## Instructions to follow
The expected output is exactly the lines below, starting at the line with "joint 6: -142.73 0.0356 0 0" and ending at the line with "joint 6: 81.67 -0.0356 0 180", both included; no other line belongs in it.
--
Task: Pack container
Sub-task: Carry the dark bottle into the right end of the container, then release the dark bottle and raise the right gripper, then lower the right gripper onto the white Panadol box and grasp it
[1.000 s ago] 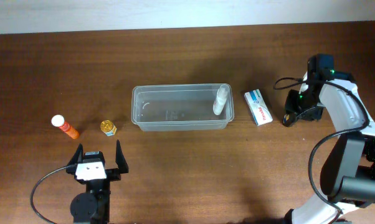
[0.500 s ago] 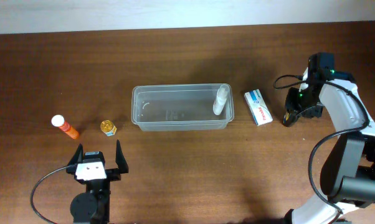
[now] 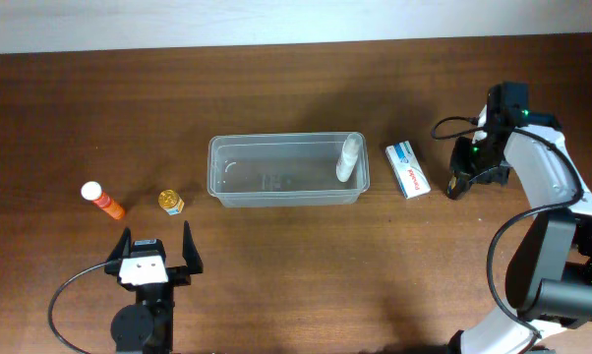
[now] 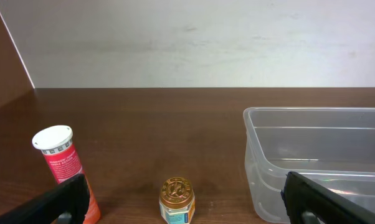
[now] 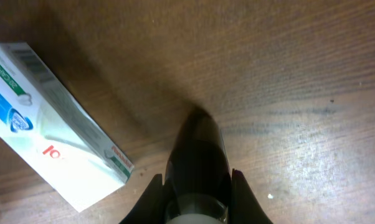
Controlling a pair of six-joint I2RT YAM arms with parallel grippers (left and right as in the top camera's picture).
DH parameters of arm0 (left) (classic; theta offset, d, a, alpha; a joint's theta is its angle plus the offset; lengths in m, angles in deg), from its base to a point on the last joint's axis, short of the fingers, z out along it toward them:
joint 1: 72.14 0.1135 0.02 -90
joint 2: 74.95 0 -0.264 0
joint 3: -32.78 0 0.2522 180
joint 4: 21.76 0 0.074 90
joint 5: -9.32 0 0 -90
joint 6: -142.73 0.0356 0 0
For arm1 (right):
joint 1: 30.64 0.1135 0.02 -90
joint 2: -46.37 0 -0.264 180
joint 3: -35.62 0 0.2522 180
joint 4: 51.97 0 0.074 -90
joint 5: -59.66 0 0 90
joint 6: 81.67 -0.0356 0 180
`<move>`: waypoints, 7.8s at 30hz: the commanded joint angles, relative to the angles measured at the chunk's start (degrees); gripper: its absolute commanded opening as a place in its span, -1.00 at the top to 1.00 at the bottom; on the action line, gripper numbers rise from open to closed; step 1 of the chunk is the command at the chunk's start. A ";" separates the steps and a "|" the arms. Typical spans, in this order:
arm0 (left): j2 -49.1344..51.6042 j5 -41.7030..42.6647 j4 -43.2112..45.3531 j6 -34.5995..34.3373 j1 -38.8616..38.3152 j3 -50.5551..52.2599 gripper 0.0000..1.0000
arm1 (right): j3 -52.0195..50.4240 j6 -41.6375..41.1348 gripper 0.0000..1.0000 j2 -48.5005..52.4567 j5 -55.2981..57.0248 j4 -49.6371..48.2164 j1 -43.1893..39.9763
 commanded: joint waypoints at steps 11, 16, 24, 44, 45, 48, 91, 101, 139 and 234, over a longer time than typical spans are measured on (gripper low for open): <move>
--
## Solution to the problem
joint 6: -142.73 0.0356 0 0
For arm1 (right):
joint 1: 30.64 0.1135 0.02 -90
joint 2: -46.37 0 -0.264 180
joint 3: -35.62 0 0.2522 180
joint 4: 51.97 0 0.074 -90
joint 5: -59.66 0 0 90
joint 6: 81.67 -0.0356 0 180

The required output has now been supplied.